I wish I could meet you again
for the first time.
I'd do my best to not fall in
love cause we're so different
now and would have nothing
to talk about and
everything else to look forward to.

The way things were.

Portra 400 with the Olympus XA







































Kodak ColorPlus 200 with the Olympus Infinity 80

I bought a 10 pack off Amazon of the wrong film -- go figure.  What I swear I bought was Kodak Gold 200 but I'm not mad at these photos.  Red eye reduction would've come in handy.

Sketch night at The Hawk in LB.  Joe's bedroom eyes got the best of him.

Angel, Kyle, and Brian.

Donny Hunt

Brian and Khoa -- we all played a weird set that night.  Not stoked on it.


The next few images were from an event with Glossier at Tenants of the Trees.  I got sick that night and ended up laying down in the back smoking patio and all my friends hid me so I wouldn't have to be social.  Ended up heading out early at 9:45 and then passing out on my couch in HP until 1 or 2 in the morning, then driving back to LB.  It was a very social night but I felt so lonely.
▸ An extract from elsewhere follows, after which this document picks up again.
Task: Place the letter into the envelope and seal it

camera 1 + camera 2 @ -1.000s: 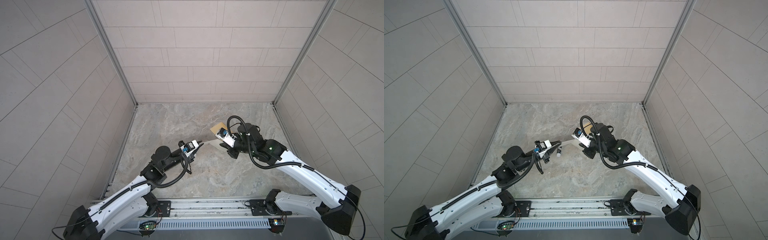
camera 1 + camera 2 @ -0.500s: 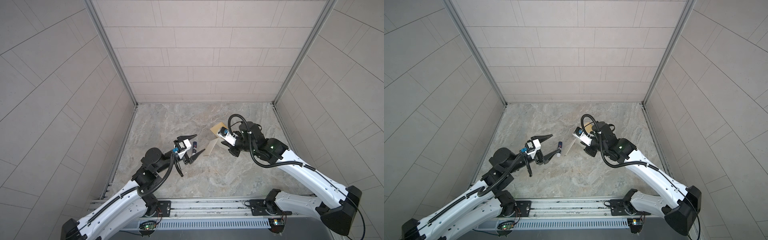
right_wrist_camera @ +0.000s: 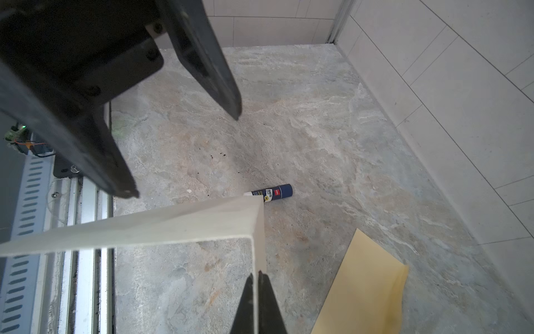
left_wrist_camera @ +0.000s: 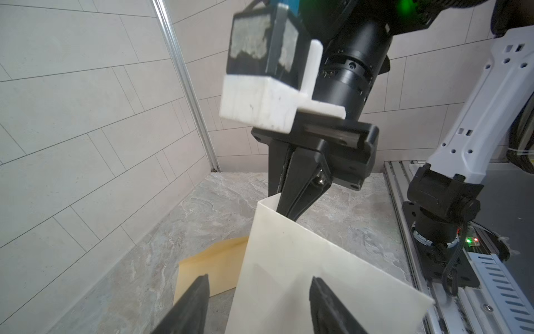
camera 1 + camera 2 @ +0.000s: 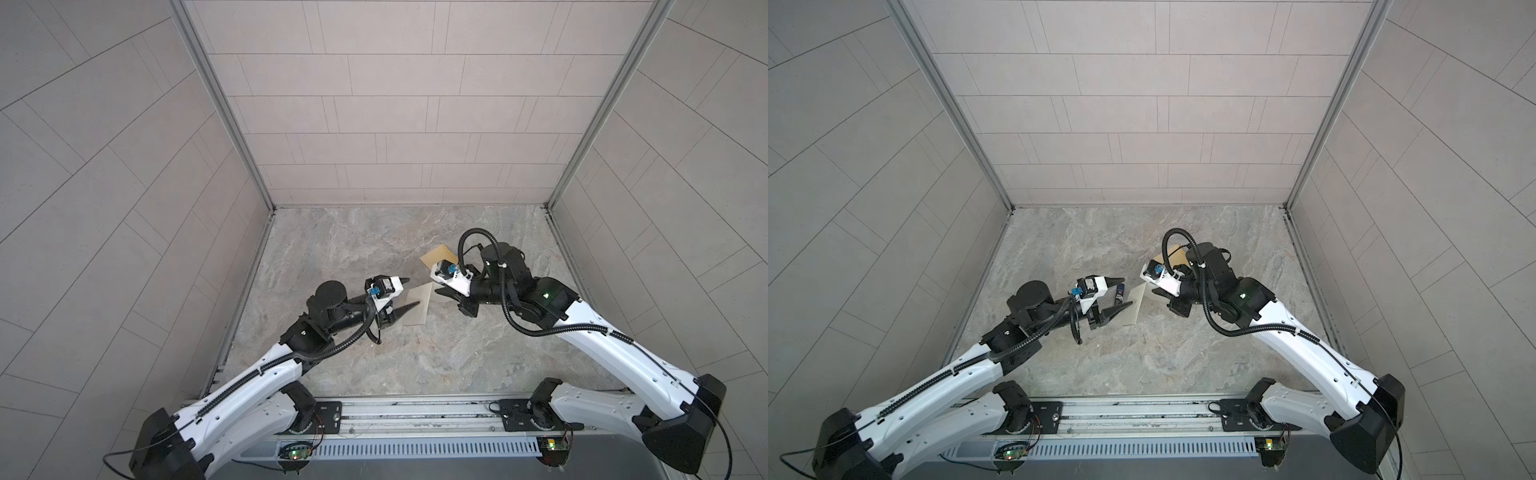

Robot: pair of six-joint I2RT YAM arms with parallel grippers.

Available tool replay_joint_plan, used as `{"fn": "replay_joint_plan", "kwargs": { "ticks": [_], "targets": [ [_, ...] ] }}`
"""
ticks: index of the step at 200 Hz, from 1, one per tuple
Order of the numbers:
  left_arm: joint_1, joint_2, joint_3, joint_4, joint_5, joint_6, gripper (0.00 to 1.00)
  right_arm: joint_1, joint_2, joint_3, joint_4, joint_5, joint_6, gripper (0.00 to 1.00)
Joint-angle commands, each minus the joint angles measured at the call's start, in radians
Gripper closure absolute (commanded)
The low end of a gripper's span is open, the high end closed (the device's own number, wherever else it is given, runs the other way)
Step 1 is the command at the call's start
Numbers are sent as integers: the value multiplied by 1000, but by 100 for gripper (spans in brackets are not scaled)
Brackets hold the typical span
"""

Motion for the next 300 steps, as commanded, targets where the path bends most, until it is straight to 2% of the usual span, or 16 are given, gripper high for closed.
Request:
{"fn": "replay_joint_plan", "kwargs": {
  "ticks": [1, 36, 92, 171, 253, 266, 300],
  "targets": [
    [4, 17, 46, 9, 59, 27, 41, 0, -15, -11, 35, -72, -17, 100],
    [5, 59, 54, 9, 66, 41, 43, 6, -5, -15, 47, -90, -12, 100],
    [5, 89, 53, 26, 87, 41, 56, 18, 1, -14, 52, -99, -11, 100],
    [5, 89, 29, 39, 91, 48, 63, 32, 2, -14, 56, -109, -22, 100],
    [5, 79, 4, 42, 78, 63, 87, 33, 0, -16, 54, -98, -32, 100],
    [4, 77, 0, 44, 74, 63, 88, 33, -1, -18, 56, -96, -32, 100],
    [5, 70, -6, 44, 70, 66, 96, 34, -5, -15, 55, -72, -36, 92]
  ]
}}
^Joanna had the best glittery eyeshadow situation on that night.

Canh was my +1...he really should start a beauty YouTube cause he's been going to a lot of events with Maddie and me.  I really like that Maddie has been hanging out with the people who mean the most to me even when I'm not around -- I think she's the only friend I have who has made an effort to get to know everyone on a personal level without me around.  That's rad.

Joanna, Canh, Maddie, and Kelly.

Some dude and Austin.  That canvas jacket is so cool.

David and Angela

Joellen, her man (don't remember his name), and Maddie.

Austin on the smoking patio that I passed out on.

Shakah Canh mansplaining


Maddie got a PJ set from Lisa Says Gah and asked me to shoot her so I did as soon as I got back from Seattle.  Violet is so cute in these photos too.